Had x-rays taken a week ago and I was worried by some strange-looking aspects. Here are two of the views in that x-ray set (more at https://imgur.com/a/iph0938):
^^ The top wall of the femur in that side image looks VERY thin. The comparable image of the left femur shows a much thicker bone wall.
^^ The zigzag in the right fibula looks pretty weird.
Dr. Paley said I was ready to "walk full weight bearing" with crutches, and to start slowly and ditch them when I can carry them. About the two anomalies above, he said the zigzag is no concern, but hasn't replied to my question about the thin bone wall. I looked at past x-rays and it's always been like that; however, other people's femurs don't show this thin wall (here are fallen774's). Not sure what to make of this.
Anyway, with the above in mind I wanted to be cautious so instead of getting crutches, I started walking (not hopping) with the walker around the house. A few days later I managed to walk about 50 meters to the gym in my building, then back. It wasn't that hard.
Strength is coming back fast, and pains are diminishing (I've only felt pain when moving the legs; very little random pains when not doing anything).

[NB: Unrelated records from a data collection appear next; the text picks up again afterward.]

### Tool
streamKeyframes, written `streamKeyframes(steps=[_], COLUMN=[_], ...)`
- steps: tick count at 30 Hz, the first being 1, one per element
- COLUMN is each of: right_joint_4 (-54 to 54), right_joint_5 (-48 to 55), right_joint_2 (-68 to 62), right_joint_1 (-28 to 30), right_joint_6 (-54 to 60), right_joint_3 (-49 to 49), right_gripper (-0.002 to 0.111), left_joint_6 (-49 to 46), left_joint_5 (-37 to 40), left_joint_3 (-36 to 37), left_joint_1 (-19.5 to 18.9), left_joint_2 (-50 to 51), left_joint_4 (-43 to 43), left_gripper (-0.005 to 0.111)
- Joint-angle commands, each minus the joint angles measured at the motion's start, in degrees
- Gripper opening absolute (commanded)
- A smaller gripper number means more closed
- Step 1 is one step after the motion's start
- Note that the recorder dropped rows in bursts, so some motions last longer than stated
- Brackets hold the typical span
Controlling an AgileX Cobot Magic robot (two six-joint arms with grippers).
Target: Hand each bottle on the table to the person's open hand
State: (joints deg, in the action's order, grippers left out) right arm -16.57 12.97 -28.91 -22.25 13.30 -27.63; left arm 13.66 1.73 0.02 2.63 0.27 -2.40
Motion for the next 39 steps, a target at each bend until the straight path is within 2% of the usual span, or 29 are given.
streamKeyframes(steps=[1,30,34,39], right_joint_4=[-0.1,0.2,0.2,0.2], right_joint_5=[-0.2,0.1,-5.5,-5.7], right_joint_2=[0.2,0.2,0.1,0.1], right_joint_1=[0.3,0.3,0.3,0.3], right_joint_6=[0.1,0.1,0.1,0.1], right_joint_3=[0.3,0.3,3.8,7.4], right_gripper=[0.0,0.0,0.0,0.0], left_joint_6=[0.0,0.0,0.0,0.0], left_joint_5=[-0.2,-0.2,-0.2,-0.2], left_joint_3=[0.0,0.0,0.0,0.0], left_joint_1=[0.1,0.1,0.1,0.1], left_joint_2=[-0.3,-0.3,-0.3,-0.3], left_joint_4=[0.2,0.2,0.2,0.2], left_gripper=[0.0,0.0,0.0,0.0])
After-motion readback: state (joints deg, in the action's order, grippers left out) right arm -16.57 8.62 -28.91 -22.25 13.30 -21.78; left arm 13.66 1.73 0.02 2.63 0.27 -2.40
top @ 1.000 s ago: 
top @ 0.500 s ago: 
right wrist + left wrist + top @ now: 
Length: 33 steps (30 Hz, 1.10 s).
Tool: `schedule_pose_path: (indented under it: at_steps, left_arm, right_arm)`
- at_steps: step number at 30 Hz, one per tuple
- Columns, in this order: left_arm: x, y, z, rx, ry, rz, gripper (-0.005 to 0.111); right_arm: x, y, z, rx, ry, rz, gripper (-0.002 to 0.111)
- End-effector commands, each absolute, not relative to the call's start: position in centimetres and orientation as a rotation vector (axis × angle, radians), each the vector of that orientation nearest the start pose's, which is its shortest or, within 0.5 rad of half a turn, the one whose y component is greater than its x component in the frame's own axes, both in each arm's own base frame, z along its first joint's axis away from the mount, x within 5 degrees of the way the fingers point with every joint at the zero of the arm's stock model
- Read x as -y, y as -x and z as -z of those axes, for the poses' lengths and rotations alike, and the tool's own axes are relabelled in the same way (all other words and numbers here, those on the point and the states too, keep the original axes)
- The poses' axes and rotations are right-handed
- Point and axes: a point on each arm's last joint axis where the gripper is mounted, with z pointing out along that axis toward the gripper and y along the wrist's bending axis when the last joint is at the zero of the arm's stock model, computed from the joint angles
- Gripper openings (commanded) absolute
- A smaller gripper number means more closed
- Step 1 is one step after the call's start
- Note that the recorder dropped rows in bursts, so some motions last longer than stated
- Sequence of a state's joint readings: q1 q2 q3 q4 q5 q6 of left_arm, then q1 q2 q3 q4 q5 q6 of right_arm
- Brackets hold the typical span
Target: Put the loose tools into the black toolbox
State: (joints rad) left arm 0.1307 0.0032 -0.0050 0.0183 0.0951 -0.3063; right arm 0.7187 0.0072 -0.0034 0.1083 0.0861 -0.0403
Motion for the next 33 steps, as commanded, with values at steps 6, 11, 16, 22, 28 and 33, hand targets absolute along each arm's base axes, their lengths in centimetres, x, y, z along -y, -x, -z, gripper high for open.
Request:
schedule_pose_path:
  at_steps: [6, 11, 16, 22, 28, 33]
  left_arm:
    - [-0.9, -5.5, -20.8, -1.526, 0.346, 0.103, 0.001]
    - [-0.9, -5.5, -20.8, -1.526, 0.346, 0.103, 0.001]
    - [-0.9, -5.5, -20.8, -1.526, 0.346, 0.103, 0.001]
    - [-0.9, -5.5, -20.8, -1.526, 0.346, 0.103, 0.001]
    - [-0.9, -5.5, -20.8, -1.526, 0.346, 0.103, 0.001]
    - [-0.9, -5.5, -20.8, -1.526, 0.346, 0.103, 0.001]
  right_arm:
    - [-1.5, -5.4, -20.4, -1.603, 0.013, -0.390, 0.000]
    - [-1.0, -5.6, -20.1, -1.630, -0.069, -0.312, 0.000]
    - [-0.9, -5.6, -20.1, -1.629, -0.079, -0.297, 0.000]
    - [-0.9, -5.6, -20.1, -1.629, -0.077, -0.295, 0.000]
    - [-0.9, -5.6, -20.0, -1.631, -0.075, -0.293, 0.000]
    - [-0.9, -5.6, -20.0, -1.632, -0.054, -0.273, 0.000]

Yesterday I went back to work, in the wheelchair. About 30% of my coworkers asked what happened, and those were the least Americanized ones. The rest didn't bat an eye. "Welcome back, do you need any help?", but no intrusive questions about "what happened". To those who did ask what happened, I told I had a leg length discrepancy (true) that gave me back pain when standing (I did have that pain, though I'm not sure due to what), and while correcting the discrepancy, I got BOTH legs lengthened, so I'm a couple inches taller now. That's how far it went so far with coworkers being curious. I feel most professionals in the Bay Area make an effort to not ask their coworkers personal health questions. I haven't been out to social gatherings yet, where being outside of a work relationship, I can talk to people about LL (and they care enough to be genuinely curious).
Today I felt comfortable moving from the walker to canes. I'm skipping the crutches step because regular (underarm) crutches seem obnoxious, and the canes provided enough support for balance and for the moderate pain I feel in the left leg when stepping. Not sure what forearm crutches would provide in addition, and I don't want to use too much support; I'd rather force my body to get back to walking unaided ASAP.